XRP Army Praised by Teucrium for ‘Extraordinary’ Success of Firm’s Leveraged XRP ETF

2025/10/26 21:17

Investor demand for XRP is “enormous,” Teucrium Trading President and CEO Sal Gilbertie said during an interview on CNBC’s “ETF Edge,” crediting the “XRP Army” for rapid traction and calling the fund his firm’s most successful launch to date.

Gilbertie said inflows reached “hundreds of millions” in roughly 16 weeks and described the response as “extraordinary.” While he’s an XRP enthusiast, he argued the bigger opportunity for investors may be backing companies that adopt blockchain rather than trying to guess the next winning coin, likening today’s backdrop to the internet’s build-out in the 1990s.
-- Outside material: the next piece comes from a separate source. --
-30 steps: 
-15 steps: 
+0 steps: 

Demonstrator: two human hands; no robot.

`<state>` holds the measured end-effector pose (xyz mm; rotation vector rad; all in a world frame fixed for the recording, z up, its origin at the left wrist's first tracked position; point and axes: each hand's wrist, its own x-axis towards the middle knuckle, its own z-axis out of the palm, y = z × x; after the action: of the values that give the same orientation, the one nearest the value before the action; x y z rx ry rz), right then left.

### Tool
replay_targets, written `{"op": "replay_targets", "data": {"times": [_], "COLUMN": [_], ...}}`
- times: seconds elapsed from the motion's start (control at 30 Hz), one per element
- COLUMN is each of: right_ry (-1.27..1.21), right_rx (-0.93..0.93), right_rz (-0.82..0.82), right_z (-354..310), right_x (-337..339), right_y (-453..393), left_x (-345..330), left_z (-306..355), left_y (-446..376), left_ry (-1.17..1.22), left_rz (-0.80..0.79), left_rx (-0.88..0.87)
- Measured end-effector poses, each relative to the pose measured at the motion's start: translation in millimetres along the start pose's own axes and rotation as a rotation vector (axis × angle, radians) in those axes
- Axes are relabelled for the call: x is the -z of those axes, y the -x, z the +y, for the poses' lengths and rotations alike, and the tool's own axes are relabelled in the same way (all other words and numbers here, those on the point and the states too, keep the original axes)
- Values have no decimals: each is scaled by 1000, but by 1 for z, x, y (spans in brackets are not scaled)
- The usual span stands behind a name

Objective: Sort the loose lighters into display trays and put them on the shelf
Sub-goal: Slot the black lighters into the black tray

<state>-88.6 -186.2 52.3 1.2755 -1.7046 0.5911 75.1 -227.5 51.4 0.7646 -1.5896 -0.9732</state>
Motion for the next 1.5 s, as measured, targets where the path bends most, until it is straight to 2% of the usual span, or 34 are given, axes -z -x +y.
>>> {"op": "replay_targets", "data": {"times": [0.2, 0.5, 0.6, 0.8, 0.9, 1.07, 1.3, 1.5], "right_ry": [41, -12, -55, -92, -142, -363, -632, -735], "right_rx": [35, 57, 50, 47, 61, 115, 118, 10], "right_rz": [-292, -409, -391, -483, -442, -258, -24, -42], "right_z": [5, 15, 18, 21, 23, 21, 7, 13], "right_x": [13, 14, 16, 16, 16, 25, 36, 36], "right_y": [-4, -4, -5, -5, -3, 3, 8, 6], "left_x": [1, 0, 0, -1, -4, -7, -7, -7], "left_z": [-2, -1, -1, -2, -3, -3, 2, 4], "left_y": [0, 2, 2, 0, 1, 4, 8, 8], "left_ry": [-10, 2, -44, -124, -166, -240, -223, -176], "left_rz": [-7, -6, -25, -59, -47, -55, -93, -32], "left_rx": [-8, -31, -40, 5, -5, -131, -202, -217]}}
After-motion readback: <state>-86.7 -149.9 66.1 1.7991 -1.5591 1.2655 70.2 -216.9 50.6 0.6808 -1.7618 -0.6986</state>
Asked whether an ETF boom is coming across the crypto ecosystem, he answered there is “no question.”

Teucrium 2x Long Daily XRP ETF (XXRP), launched on April 8, 2025 and listed on NYSE Arca, is designed to deliver twice the token’s daily move without holding XRP directly. According to fund materials, the strategy primarily uses total return swaps with major financial institutions and may employ cash-settled XRP futures to reach its 2x daily objective before fees and expenses. The design is explicitly daily and not intended to achieve its stated multiple over multi-day periods.

Fund disclosures caution that compounding and volatility can cause multi-day returns to differ — sometimes sharply — from 2x XRP, and the product can lose money even when XRP is flat or rising over longer spans; additional risks include leverage, tracking and correlation slippage, counterparty exposure on swaps, liquidity factors, and typical ETF trading frictions such as premiums, discounts and wider bid-ask spreads.

According to CoinDesk Data, at 12:55 p.m. London time on Oct. 26, 2025, XRP traded at $2.64, up 2.2% over 24 hours and 26% year to date (YTD). Per data from Yahoo Finance, Teucrium 2x Long Daily XRP ETF (XXRP) finished Friday’s regular session at $22.90, up 7.06% on the day, and down 15.03% YTD.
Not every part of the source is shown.